## EE 4720

Homework 3

In *predicated execution* a condition-code bit or register is used to determine if an instruction will execute. In a simple version some machine instructions have predicated forms, for example, with a predicated load word the following conventional code

```
BNEQZ skip ! Branch if condition codes indicate != 0.
LW R1,12(R2) ! Load register R1.
skip:
ADD R3, R1, R2
```

can be replaced with

LW,EQ R1,12(R2) ! Load register R1 if condition codes indicate = 0, otherwise do nothing. ADD R3, R1, R2

saving not just one instruction, but also possible stall cycles.
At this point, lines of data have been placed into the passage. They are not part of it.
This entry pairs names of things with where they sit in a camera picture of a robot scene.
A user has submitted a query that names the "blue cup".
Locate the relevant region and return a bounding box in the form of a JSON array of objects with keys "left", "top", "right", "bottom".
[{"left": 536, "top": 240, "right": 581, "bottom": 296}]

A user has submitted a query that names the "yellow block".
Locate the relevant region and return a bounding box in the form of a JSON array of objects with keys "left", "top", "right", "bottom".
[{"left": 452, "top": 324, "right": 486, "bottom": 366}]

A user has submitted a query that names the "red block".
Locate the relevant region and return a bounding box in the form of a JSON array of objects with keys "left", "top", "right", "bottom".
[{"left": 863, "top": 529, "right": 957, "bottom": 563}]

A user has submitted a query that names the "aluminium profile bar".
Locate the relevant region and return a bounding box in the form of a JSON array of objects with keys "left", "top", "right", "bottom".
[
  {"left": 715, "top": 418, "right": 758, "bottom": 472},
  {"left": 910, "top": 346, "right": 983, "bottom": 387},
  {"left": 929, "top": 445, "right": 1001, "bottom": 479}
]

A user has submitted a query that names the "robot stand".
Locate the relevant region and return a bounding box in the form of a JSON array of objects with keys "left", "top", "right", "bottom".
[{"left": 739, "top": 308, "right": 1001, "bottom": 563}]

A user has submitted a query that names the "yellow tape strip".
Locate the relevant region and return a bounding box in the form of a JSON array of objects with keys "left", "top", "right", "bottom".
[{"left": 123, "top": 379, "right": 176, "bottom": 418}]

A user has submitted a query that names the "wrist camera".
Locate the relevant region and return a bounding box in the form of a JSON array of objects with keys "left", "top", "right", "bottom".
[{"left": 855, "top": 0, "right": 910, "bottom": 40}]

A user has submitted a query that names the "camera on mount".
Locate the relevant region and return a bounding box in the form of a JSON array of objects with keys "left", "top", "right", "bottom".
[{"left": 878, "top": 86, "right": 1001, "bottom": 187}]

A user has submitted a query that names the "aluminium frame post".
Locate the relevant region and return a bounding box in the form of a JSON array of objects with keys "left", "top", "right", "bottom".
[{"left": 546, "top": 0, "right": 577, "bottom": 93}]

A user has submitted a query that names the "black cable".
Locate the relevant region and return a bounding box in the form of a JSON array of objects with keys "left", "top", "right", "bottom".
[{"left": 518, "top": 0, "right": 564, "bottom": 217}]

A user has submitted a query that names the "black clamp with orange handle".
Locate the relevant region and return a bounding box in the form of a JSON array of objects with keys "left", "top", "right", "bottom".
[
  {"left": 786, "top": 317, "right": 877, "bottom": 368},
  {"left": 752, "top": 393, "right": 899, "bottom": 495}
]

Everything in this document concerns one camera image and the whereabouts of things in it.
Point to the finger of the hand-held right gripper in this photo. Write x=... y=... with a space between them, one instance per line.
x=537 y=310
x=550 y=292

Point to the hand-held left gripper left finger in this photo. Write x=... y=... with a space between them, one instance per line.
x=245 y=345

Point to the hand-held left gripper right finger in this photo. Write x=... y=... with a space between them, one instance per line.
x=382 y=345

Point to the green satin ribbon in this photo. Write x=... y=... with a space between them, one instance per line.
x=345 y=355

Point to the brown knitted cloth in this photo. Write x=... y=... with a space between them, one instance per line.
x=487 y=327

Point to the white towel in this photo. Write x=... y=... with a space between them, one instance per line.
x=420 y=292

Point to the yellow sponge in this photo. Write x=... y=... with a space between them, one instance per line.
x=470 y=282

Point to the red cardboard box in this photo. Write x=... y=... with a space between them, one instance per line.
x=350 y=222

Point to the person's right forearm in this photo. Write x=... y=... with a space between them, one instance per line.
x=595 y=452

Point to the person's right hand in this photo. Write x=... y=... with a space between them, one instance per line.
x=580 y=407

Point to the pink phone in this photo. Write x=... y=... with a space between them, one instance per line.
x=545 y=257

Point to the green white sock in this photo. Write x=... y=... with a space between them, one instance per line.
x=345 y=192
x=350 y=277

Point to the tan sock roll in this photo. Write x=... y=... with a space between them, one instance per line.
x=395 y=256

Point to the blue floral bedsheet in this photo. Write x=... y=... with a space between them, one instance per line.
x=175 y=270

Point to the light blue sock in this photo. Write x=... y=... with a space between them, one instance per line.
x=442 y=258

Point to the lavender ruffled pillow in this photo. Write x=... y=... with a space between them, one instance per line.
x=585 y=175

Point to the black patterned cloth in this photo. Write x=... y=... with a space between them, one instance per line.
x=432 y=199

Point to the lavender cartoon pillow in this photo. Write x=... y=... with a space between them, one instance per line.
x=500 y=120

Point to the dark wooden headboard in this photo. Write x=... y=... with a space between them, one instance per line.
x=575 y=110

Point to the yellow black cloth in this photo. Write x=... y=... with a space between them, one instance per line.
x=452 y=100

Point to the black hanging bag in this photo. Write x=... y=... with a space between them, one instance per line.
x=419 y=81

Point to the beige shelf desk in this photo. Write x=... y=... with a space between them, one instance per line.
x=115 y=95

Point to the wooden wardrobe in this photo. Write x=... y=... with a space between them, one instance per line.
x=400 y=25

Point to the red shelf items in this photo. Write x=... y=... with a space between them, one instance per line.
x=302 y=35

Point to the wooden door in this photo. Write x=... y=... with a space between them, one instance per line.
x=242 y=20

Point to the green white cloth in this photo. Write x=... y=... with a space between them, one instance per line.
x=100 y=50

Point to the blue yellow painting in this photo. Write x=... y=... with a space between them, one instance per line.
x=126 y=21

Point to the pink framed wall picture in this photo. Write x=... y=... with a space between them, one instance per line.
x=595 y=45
The branch and LW, EQ use condition code registers, while DLX uses regular registers for conditions. The means that there would be no place to specify a condition register in a DLX LW, EQ without removing the immediate.

Another way of adding predicated execution to DLX makes use of a special PM, predicate mask, instruction. The instruction specifies a condition register and two 8-bit execution masks, the first mask is used if the register contents is non-zero, the other if the contents is zero. The 8 bits in a mask refer to the next 8 instructions in program order (*e.g.*, following branches) to be executed, the LSB (bit 0) refers to the next instruction, bit 1 refers to the instruction after that, and so on. (Control flow instructions make things interesting, for now ignore them.) If a mask bit is zero the corresponding instruction does not execute, if the bit is one it does. An instruction not executed in this manner is said to be *nullified*. The mnemonic for PM indicates the register to test and the mask to use if the register contents is non-zero and the mask to use if the register contents is zero. For example, if the instruction indicated by

PM R1, 0x00, 0xff ! Note, 0x00 = 00000000 (binary) and 0xff = 11111111 (binary)

executes and R1 is not equal to zero, the next eight instructions are not executed; if R1 is equal to zero the next eight instructions are executed.

The PM instruction is used in the first code fragment as follows:

| PM R4, Oxfe, Oxff | ! Note: Oxfe = 11111110 (binary)      |
|-------------------|---------------------------------------|
| LW R1,12(R2)      | ! Load register R1 if R4 equals zero. |
| ADD R3, R1, R2    | ! Always executes.                    |

**Problem 1:** Show two DLX code fragments, one with and one without PM designed to show PM in the best possible light (using analysis from next problem).

**Problem 2:** Consider the pipelined DLX implementation presented in class and the text. Suppose taken branches stall this implementation by three cycles but no stalls result from PM instructions. (The nullified instructions are not counted as stalls.) Determine the CPI and execution time on this machine of the code fragments developed above. (Nullified instructions are not tallied in the instruction count.)

**Problem 3**: Show how the pipelined DLX implementation would have to be modified to implement PM. Be sure to show any registers added and to explain what additional actions are performed by the controller.

**Problem 4:** The description above did not specify constraints on what instructions can follow a PM. Determine which instructions would cause problems and provide suggestions on what to do about them. Problems might include ambiguity on which instructions execute and confusing execution paths with no apparent computational benefit.